Proving that you have chronic Lyme disease can be more challenging, as there is not an objective test to diagnose the condition. Many health care professionals who diagnose chronic Lyme disease do not believe that the ELISA and Western blot tests are accurate, and as such, do not rely on them for diagnosis. As a result, the diagnosis may be based on your SUBJECTIVE complaints and other diagnostic tests.
You and your treating providers will need to show that your symptoms affect your ability to work. For example, severe fatigue, joint pain and swelling, and neurological issues may make it difficult to concentrate or to work effectively. Impaired memory - found in Lyme disease, PTLDS, and chronic Lyme disease - can also impact your job performance.
To get benefits, you have to prove that your disability is so debilitating that you cannot participate in any kind of substantial gainful activity.
4 Ways You Can Strengthen Your Disability Insurance Claim for Lyme Disease
Because disability claims related to Lyme disease are sometimes difficult to prove, it's best to consult a disability insurance lawyer early in the application process. Your disability lawyer can help you collect evidence that supports your claim, and they can also educate the adjuster about the nuances of Lyme disease.
Because many people aren't familiar with chronic Lyme disease and post-treatment Lyme disease syndrome, your lawyer may need to get detailed statements or letters from your doctors and other experts.

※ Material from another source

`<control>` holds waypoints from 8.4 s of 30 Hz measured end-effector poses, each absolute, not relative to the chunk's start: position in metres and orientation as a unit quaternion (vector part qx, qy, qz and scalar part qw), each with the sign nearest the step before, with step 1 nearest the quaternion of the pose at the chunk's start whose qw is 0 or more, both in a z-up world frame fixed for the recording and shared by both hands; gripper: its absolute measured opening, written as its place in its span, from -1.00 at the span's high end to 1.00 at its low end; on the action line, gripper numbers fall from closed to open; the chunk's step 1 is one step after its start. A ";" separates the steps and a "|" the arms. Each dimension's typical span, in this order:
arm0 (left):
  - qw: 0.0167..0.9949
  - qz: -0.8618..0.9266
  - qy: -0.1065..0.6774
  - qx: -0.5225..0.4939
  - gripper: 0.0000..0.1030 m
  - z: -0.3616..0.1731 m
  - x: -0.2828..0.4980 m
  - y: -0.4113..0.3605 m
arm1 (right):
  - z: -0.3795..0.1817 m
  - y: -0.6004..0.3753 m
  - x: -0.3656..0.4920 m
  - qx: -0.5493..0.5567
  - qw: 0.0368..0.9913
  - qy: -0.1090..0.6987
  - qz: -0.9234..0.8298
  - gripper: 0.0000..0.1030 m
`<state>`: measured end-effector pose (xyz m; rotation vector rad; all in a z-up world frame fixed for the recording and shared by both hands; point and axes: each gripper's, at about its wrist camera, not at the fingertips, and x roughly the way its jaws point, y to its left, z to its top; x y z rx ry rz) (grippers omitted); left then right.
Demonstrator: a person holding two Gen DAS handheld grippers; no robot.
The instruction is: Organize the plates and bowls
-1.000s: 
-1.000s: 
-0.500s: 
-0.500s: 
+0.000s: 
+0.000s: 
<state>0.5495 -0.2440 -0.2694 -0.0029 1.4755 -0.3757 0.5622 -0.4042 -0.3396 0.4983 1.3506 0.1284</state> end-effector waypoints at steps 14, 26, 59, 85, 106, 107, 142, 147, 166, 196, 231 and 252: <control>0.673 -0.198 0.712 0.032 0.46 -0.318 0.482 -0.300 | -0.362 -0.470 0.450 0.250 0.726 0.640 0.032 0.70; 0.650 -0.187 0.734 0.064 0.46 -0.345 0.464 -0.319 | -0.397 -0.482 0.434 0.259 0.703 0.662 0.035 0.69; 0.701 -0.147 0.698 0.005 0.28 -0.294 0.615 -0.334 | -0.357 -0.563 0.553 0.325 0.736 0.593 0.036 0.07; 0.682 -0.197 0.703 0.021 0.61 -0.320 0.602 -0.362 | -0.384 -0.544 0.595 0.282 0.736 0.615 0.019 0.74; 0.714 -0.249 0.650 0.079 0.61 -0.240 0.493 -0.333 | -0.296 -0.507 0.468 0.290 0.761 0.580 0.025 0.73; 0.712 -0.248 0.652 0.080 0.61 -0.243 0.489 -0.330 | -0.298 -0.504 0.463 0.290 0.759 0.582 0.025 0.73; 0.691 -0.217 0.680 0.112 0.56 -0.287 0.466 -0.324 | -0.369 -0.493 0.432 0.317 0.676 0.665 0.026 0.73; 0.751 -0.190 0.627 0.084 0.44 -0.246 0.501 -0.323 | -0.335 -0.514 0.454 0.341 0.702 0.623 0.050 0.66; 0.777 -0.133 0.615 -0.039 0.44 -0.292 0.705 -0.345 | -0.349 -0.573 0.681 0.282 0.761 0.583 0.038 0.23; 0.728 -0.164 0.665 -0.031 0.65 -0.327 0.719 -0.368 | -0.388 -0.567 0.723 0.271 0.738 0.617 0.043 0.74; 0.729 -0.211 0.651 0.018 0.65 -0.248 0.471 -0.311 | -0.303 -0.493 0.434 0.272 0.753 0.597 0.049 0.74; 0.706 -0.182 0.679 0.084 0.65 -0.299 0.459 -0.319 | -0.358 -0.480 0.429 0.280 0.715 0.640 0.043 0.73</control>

These letters will explain how the doctors arrived at your Lyme disease diagnosis, how the disease impacts your daily function, and how your diagnosis is supported by objective medical evidence.
Building a disability insurance claim strategy for Lyme disease takes attention to detail and extensive medical and legal knowledge. While we can't give specific advice without knowing the details of your claim and your health status, we can provide some general tips to create a strong disability claim.
1. Never Minimize Your Symptoms
You should never minimize your Lyme disease symptoms while talking to your doctor, especially if your symptoms involve shooting nerve pain, swollen joints, or a racing heartbeat. Insurance adjusters will have a harder time denying your LTD claim if you have a consistent record of symptoms for your Lyme disease.
2. Consider a Neuropsychological Evaluation
Many people living with Lyme disease have memory problems, short attention spans, and struggle to complete even simple tasks. While these issues can be hard to talk about, it's important to be open with your doctor about your struggles. Your doctor may recommend neuropsychological testing, which measures your ability to think and process information.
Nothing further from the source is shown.